*** Begin section ***

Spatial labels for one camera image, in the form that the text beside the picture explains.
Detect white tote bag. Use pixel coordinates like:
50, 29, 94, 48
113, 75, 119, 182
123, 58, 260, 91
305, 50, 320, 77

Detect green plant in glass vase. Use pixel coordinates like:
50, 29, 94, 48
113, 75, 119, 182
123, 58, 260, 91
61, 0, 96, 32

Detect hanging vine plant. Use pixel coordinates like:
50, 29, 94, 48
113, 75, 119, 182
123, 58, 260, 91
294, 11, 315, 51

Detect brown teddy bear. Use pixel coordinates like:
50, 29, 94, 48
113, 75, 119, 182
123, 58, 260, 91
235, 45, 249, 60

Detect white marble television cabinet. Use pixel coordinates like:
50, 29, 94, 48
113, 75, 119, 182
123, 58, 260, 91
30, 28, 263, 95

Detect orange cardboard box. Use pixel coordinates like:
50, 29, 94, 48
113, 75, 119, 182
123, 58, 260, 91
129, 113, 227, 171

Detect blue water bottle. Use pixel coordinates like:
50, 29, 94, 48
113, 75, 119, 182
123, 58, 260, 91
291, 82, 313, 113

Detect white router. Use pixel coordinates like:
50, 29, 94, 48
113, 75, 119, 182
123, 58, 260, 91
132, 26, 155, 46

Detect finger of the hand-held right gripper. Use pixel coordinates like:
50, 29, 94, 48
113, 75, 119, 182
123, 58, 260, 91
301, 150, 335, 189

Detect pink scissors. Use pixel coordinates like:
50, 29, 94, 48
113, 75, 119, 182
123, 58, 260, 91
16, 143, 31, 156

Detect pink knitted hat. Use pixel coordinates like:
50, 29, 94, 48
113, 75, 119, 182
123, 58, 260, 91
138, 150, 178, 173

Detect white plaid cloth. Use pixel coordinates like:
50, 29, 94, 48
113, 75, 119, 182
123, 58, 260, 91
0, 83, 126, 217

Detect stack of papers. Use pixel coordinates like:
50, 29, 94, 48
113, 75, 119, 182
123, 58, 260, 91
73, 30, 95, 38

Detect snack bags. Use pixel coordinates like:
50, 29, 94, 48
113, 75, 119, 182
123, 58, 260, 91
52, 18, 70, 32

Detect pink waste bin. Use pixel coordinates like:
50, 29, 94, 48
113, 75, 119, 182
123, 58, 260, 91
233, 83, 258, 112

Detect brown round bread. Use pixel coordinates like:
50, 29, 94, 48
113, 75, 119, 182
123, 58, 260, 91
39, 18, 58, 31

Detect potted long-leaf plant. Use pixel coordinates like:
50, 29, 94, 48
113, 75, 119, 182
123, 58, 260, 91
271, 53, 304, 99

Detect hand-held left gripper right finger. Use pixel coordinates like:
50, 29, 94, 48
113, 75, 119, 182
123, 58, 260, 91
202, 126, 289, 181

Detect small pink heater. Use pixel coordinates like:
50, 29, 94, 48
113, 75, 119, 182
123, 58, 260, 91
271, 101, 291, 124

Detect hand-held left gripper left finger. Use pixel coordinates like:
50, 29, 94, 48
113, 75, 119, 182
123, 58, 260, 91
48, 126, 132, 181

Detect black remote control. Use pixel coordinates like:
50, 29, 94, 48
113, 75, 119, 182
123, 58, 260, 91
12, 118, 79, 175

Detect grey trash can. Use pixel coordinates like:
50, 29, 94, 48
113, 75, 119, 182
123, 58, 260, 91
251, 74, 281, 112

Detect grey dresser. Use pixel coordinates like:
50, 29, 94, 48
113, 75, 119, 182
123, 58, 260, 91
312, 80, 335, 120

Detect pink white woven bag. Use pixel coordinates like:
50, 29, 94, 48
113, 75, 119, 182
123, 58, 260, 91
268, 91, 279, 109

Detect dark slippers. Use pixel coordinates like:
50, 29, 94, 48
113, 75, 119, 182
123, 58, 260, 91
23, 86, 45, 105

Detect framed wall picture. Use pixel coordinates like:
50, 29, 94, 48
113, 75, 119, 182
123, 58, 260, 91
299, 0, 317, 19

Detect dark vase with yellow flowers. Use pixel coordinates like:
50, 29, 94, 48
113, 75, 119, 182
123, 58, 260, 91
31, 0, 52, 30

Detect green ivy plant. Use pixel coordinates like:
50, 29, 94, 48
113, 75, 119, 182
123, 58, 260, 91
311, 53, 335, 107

*** End section ***
*** Begin section ***

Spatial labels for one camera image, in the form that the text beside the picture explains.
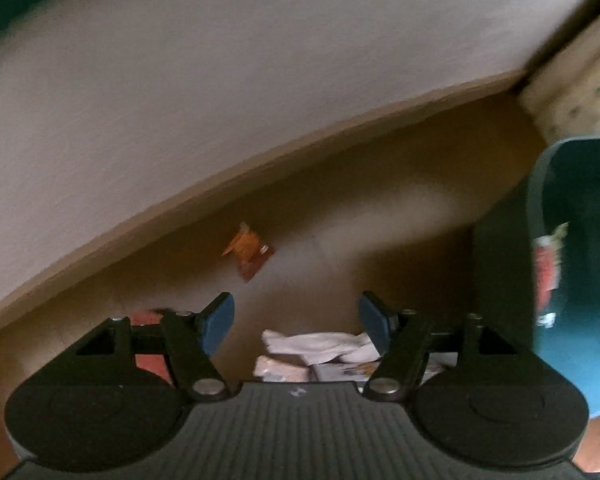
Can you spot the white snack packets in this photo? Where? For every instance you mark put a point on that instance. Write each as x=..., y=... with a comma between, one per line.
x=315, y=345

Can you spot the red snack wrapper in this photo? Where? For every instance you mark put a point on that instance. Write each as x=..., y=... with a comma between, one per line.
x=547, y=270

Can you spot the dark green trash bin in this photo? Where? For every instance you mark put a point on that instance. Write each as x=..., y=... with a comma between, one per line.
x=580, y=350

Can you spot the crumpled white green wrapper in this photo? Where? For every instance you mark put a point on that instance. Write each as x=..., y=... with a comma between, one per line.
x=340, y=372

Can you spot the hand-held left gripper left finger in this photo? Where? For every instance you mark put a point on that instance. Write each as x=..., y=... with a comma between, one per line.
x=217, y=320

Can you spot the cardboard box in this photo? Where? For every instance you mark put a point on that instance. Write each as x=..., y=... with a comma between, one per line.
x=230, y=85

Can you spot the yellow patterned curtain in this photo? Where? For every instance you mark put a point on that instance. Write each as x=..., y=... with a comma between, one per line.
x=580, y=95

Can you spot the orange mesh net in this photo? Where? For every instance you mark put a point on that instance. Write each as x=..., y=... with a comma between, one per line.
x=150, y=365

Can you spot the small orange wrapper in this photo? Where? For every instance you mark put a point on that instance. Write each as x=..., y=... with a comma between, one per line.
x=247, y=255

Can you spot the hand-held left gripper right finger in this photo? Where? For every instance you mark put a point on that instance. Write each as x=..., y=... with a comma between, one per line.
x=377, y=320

*** End section ***

**What is being asked:** Please copy every line of the material that contains the word "grey".

**Problem solution:**
Detect grey trash can. Use pixel coordinates like:
Detect grey dresser. Use pixel coordinates like:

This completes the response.